Attualità

I trasporti ai tempi del COVID: la situazione

L’arrivo di questa pandemia globale ha cambiato, in modo radicale, il nostro stile di vita.
Costretti a casa per evitare il più possibile il contagio, abbiamo riscoperto il piacere di restare a casa con la propria famiglia, quello di leggere un libro o giocare ad un gioco da tavolo.
Nonostante questo, però, non si riesce a vivere serenamente perché tra virus e isolamento, ci siamo resi conto che molti settori lavorativi hanno subito una brusca battuta d’arresto; o rischiano di subirlo lottando con le problematiche del momento.
Tra questi settori c’è quello fondamentale dei trasporti.

Il settore dei trasporti al tempo del Covid 19

Parlando di spedizioni, i servizi sono regolarmente funzionanti – anche se con qualche ritardo nel ritiro o nella consegna, non solo in Italia ed in Europa, ma in tutto il mondo.

Il sovraccarico dei magazzini ed il notevole aumento del lavoro – perché si ordina di più in quarantena – sta causando ritardi di ogni genere. Tutte le organizzazioni cercano di gestire al meglio le problematiche. Avere un ritardo non è sinonimo di blocco, e lo dimostrano anche le continue consegne a domicilio.

In questi tempi, ricevere spesa, cibo, farmaci e beni di prima necessità a casa è fondamentale; limitare al minimo gli spostamenti per limitare il contagio è un imperativo (che dovrebbero capire tutti). I servizi di food delivery effettuano le consegne senza contatto fisico e questo circolo di servizi passa attraverso tanti settori, dai ristoranti agli agricoltori. Anche i trasporti refrigerati per alimenti e merci deperibili sono in prima linea nella sempre frequente richiesta di prodotti freschi da parte delle grandi catene di distribuzione. Se un sistema del genere collassasse, rimarremmo senza un bene primario.

E’ facile capire, dunque, che anche rimanendo da casa, i cittadini possono avere qualche accortezza. Una tra tutte è evitare di pagare in contanti.
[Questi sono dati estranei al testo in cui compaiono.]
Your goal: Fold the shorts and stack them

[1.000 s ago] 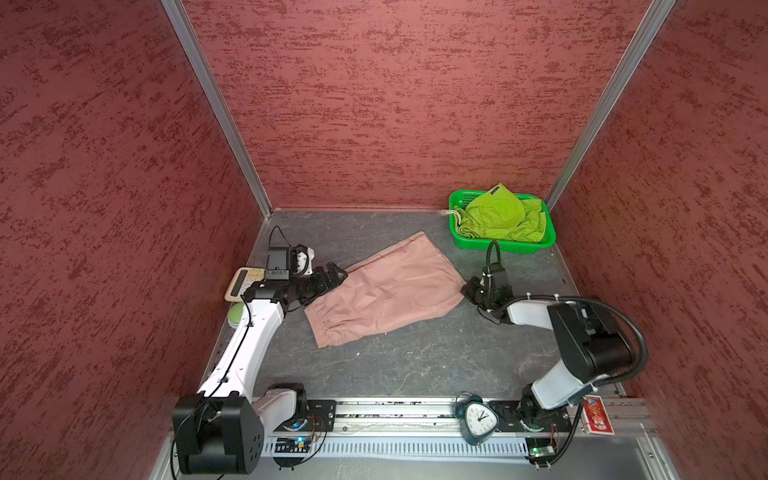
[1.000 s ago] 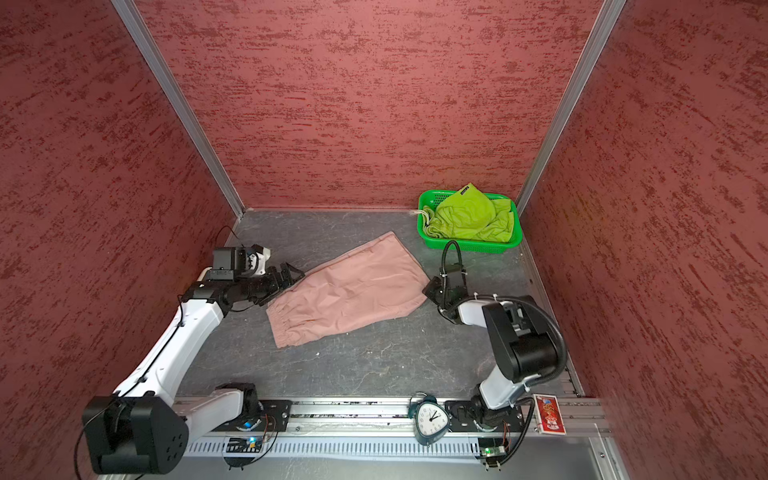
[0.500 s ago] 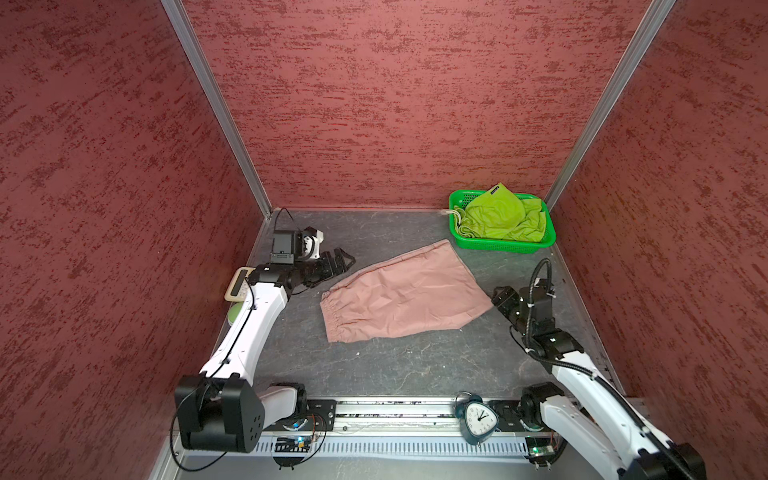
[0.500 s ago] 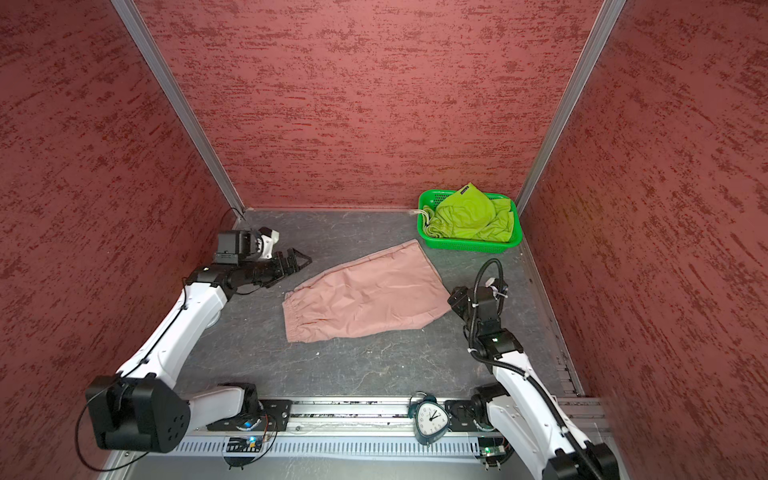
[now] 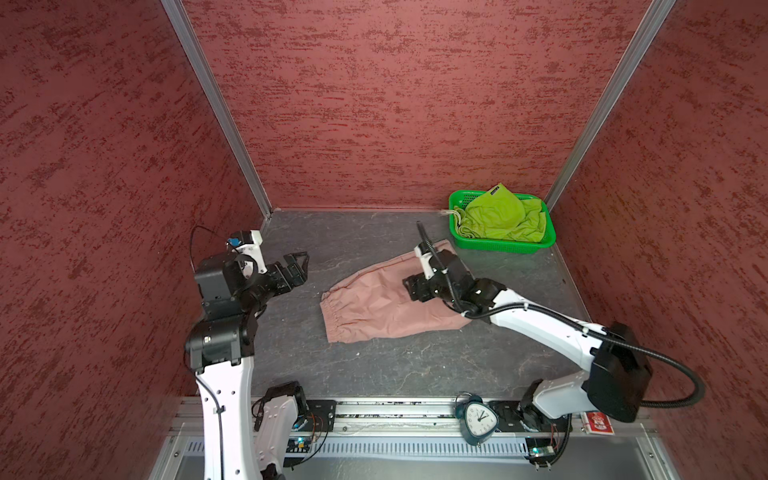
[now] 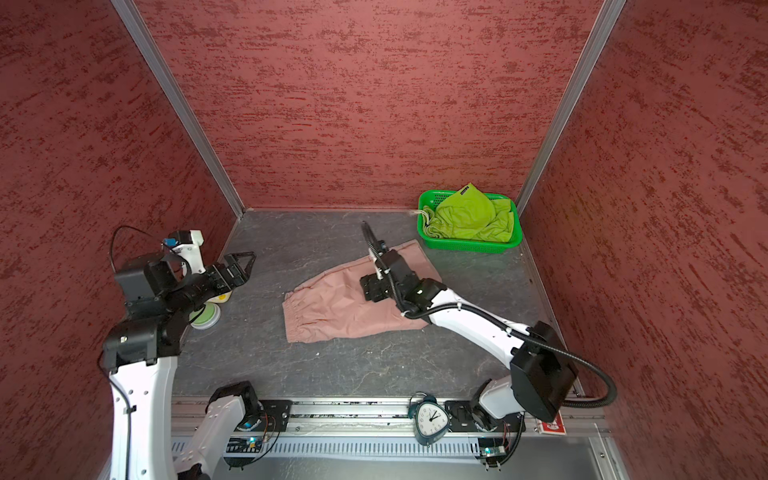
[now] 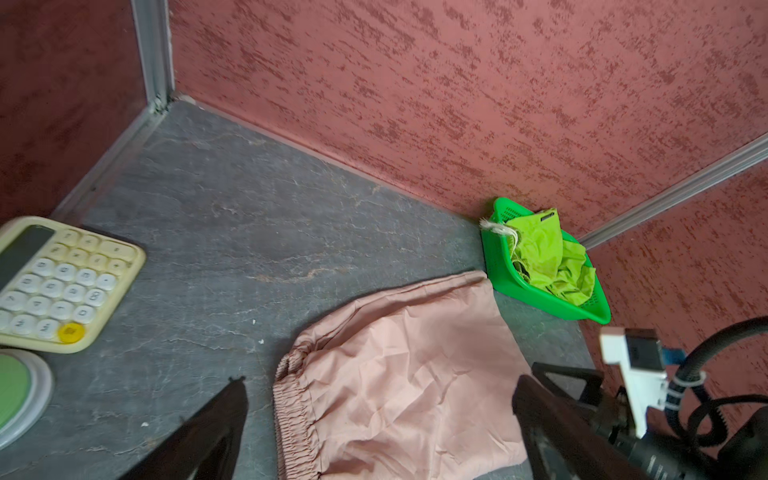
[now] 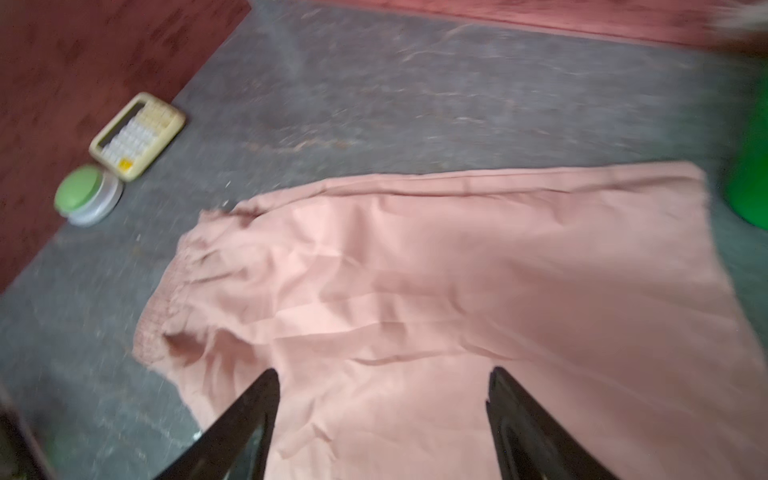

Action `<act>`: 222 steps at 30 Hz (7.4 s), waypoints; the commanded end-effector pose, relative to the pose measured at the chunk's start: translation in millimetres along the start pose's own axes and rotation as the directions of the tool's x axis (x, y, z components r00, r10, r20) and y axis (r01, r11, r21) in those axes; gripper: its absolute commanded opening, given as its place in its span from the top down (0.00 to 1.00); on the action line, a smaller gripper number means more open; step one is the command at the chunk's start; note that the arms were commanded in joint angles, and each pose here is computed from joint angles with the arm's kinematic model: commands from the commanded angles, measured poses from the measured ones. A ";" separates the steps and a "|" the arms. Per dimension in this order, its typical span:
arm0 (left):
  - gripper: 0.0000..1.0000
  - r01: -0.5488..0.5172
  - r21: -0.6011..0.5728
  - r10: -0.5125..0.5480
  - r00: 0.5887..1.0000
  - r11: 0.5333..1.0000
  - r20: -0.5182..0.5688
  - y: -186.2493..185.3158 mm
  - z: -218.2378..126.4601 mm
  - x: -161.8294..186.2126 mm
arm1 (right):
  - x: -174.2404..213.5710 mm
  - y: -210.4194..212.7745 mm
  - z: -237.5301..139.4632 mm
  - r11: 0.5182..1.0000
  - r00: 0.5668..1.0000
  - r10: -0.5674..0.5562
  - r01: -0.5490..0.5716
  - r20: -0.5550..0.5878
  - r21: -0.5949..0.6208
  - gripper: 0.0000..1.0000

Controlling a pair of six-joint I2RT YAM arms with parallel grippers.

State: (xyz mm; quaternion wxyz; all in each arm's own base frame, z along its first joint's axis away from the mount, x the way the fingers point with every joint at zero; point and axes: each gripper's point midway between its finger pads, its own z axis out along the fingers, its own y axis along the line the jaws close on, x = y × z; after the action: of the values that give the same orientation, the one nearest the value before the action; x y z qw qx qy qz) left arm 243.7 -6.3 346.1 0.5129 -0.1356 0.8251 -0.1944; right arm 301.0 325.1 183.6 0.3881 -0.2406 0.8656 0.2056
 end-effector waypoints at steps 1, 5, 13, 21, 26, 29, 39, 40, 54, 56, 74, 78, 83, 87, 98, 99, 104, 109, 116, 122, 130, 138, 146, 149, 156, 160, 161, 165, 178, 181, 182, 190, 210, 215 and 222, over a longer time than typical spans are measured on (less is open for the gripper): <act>0.01 -0.006 -0.073 0.008 1.000 0.997 0.028 6.5 -23.5 2.3 | -3.5 57.3 12.2 0.956 0.961 -0.272 0.275 0.045 -0.097 0.17; 0.01 0.026 -0.089 -0.020 0.998 0.996 0.067 3.9 -42.7 3.4 | 20.0 107.2 34.8 0.885 0.895 -0.446 0.444 0.022 -0.143 0.13; 0.01 0.060 -0.166 -0.052 0.997 0.984 0.052 15.0 -54.2 17.0 | 60.1 167.0 68.0 0.734 0.746 -0.666 0.658 0.009 -0.167 0.07; 0.01 0.050 -0.228 -0.040 0.998 0.972 0.050 30.9 -46.3 14.2 | 80.6 185.1 114.1 0.629 0.630 -0.776 0.773 -0.015 -0.083 0.05; 0.01 0.064 -0.223 -0.062 0.998 0.973 0.018 42.1 -25.4 9.7 | 83.5 181.7 139.7 0.579 0.579 -0.815 0.815 -0.026 -0.013 0.05; 0.01 0.096 -0.195 -0.096 0.995 0.976 0.011 46.5 -14.9 5.4 | 84.9 183.3 154.9 0.549 0.549 -0.835 0.836 -0.041 0.010 0.05; 0.01 0.201 -0.144 -0.205 0.979 0.969 -0.011 59.7 -1.4 3.0 | 89.1 176.0 179.1 0.537 0.540 -0.839 0.842 -0.067 0.053 0.26; 0.01 0.213 -0.144 -0.218 0.976 0.966 -0.017 62.3 0.7 4.0 | 87.1 176.6 178.8 0.548 0.550 -0.833 0.835 -0.063 0.053 0.33; 0.01 0.409 -0.074 -0.415 0.900 0.910 -0.131 85.0 41.8 24.9 | 23.7 178.3 128.2 0.843 0.851 -0.502 0.521 0.154 -0.133 1.00; 0.01 0.429 -0.076 -0.436 0.888 0.900 -0.148 87.4 45.0 33.4 | 15.8 172.4 121.1 0.868 0.881 -0.439 0.467 0.177 -0.167 1.00; 0.01 0.696 -0.040 -0.654 0.651 0.717 -0.386 58.8 116.4 172.1 | -6.9 152.3 100.3 0.911 0.925 -0.284 0.342 0.253 -0.231 1.00; 0.01 0.713 -0.038 -0.659 0.625 0.700 -0.418 54.4 128.8 190.0 | -6.0 151.4 101.2 0.911 0.923 -0.287 0.345 0.256 -0.227 1.00; 0.01 0.702 -0.043 -0.650 0.633 0.711 -0.420 53.9 141.4 198.0 | -2.6 153.0 103.0 0.906 0.921 -0.297 0.355 0.251 -0.231 1.00; 0.01 0.692 -0.012 -0.629 0.648 0.721 -0.429 47.6 149.6 195.2 | 0.0 152.7 104.0 0.902 0.919 -0.305 0.363 0.251 -0.234 1.00; 0.00 0.639 -0.040 -0.578 0.665 0.768 -0.473 44.2 166.0 218.1 | 1.9 160.6 101.6 0.888 0.906 -0.326 0.392 0.270 -0.241 1.00; 0.01 0.636 -0.040 -0.574 0.667 0.771 -0.475 43.6 167.2 218.9 | 2.2 161.8 101.0 0.886 0.904 -0.331 0.397 0.272 -0.241 1.00; 0.05 0.614 -0.025 -0.551 0.689 0.789 -0.471 41.3 176.1 219.1 | 6.6 169.6 98.2 0.870 0.895 -0.349 0.420 0.279 -0.258 1.00; 0.34 0.573 -0.021 -0.504 0.702 0.819 -0.504 37.7 181.6 218.4 | 7.4 172.8 94.0 0.863 0.889 -0.358 0.432 0.286 -0.262 0.83; 0.95 0.537 -0.027 -0.465 0.703 0.843 -0.538 35.9 181.0 222.6 | -19.4 176.5 53.9 0.872 0.914 -0.227 0.344 0.335 -0.349 0.28; 1.00 0.438 -0.032 -0.381 0.740 0.898 -0.555 29.8 167.7 202.4 | -38.6 105.8 2.1 0.924 0.957 -0.007 0.116 0.289 -0.364 0.24; 1.00 0.330 0.001 -0.277 0.793 0.944 -0.543 22.8 148.1 148.3 | 50.1 38.5 18.7 0.968 1.000 -0.003 -0.003 -0.023 -0.249 0.70; 1.00 0.247 0.018 -0.194 0.802 0.969 -0.565 12.8 150.4 111.3 | 98.8 86.3 62.2 0.928 0.982 -0.079 0.009 -0.173 -0.374 0.84; 0.98 0.177 0.007 -0.141 0.807 0.984 -0.574 12.2 151.5 96.0 | 92.8 157.9 104.6 0.857 0.982 -0.079 -0.019 -0.169 -0.515 0.83; 0.98 0.156 -0.010 -0.131 0.793 0.988 -0.595 17.5 154.0 98.1 | 78.9 159.9 101.9 0.860 0.987 -0.069 -0.016 -0.148 -0.510 0.76; 0.98 0.112 -0.026 -0.105 0.794 0.993 -0.599 25.1 155.8 96.0 | 49.0 101.2 84.3 0.936 0.992 -0.047 0.002 -0.120 -0.352 0.70; 0.98 0.116 -0.012 -0.100 0.796 0.993 -0.597 21.9 155.4 91.4 | 32.3 80.2 90.0 0.941 0.997 -0.027 -0.001 -0.078 -0.339 0.77; 0.98 0.119 -0.003 -0.098 0.798 0.993 -0.595 19.8 155.1 89.9 | 28.4 81.9 94.7 0.937 0.997 -0.028 0.001 -0.074 -0.349 0.80; 0.98 0.132 0.031 -0.089 0.808 0.991 -0.582 11.0 152.8 83.8 | 22.2 105.1 119.6 0.894 0.995 0.001 -0.043 -0.096 -0.446 0.87; 0.98 0.169 0.082 -0.090 0.808 0.982 -0.582 2.1 157.9 79.5 | 19.4 113.9 171.1 0.857 0.963 0.229 -0.270 -0.143 -0.438 0.95; 0.99 0.166 0.082 -0.087 0.805 0.983 -0.587 2.9 158.3 81.1 | 2.6 86.8 160.8 0.896 0.966 0.246 -0.257 -0.077 -0.363 0.93; 0.99 0.159 0.078 -0.084 0.805 0.984 -0.587 4.1 158.3 81.2 | -2.7 76.0 155.5 0.905 0.966 0.254 -0.257 -0.056 -0.340 0.92; 0.99 0.137 0.069 -0.073 0.815 0.988 -0.575 7.7 156.3 74.7 | -31.0 23.5 146.4 0.923 0.953 0.301 -0.280 0.039 -0.265 0.95; 0.99 0.075 0.052 -0.032 0.820 0.996 -0.572 8.7 150.3 68.9 | -62.9 38.4 238.7 0.880 0.921 0.384 -0.347 0.056 -0.325 0.87; 0.99 0.056 -0.033 -0.065 0.828 0.998 -0.556 32.7 145.1 57.4 | -66.3 32.6 189.6 0.932 0.960 0.265 -0.230 0.093 -0.281 0.62; 0.99 0.082 -0.024 -0.082 0.843 0.996 -0.532 35.5 145.4 47.5 | 3.6 72.8 130.0 0.888 0.980 0.135 -0.184 -0.143 -0.421 0.73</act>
State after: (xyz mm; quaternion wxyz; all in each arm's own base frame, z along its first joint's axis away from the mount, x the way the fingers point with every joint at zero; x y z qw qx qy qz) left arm 348.0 -21.2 224.6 0.2417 -0.1242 0.9313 -0.2426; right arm 379.1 448.8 121.2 0.3187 -0.2039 0.8386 0.3919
Ciò garantirà una minore esposizione sociale con i fattorini (quindi limiterà il rischio di contagio) e soprattutto, diminuirà il tempo utile degli operatori che potranno concentrarsi così sulle consegne e non perdere ulteriore tempo. Un’altra gradita misura di contenimento è quello di non ordinare prodotti quotidianamente, cercare di acquistare tutto ciò che ci serve in un’unica retata ed evitare lo shopping superfluo.

Parallelamente a questo, arriva a dire la sua anche la Commissione Europea che si occupa di stabilire le “priorità” nella pandemia di COVID-19 – per ottimizzare qualunque uscita e mantenere i cittadini al sicuro dal contagio, per quanto possibile. Tra i temi discussi c’è lo spostamento dei trasporti essenziali come ad esempio chi si occupa del trasporto di forniture mediche e altri beni imprescindibili. Molti Stati membri hanno annunciato restrizioni al trasporto, sul sito è disponibile un elenco completo per ogni paese.

L’elenco viene aggiornato regolarmente, man mano che le informazioni diventano disponibili e/o vengono aggiornate.

A livello nazionale, al Governo è arrivata l’offerta dell’Aastra, l’associazione che riunisce 150 aziende del trasporto pubblico locale che cerca di contemperare la sicurezza dei viaggiatori con i conti economici del paese.

Si prova a trovare la migliore soluzione per tutti, sia perché si dovrebbe evitare l’assembramento di persone e mezzi, sia perché non si può lasciare a piedi i passeggeri; l’eccessivo aumento del numero dei mezzi privati in giro rallenterebbe i mezzi pubblici.

L’Asstra punta su una riorganizzazione; in sostanza si lavora per ridistribuire i flussi di traffico nel tempo appiattendo i picchi giornalieri, che sarebbero ingestibili in condizione di sicurezza.

Sarà fattibile? Lo scopriremo solo col tempo. Quello che possiamo fare, è fornire il nostro supporto mettendo in pratica il senso civico.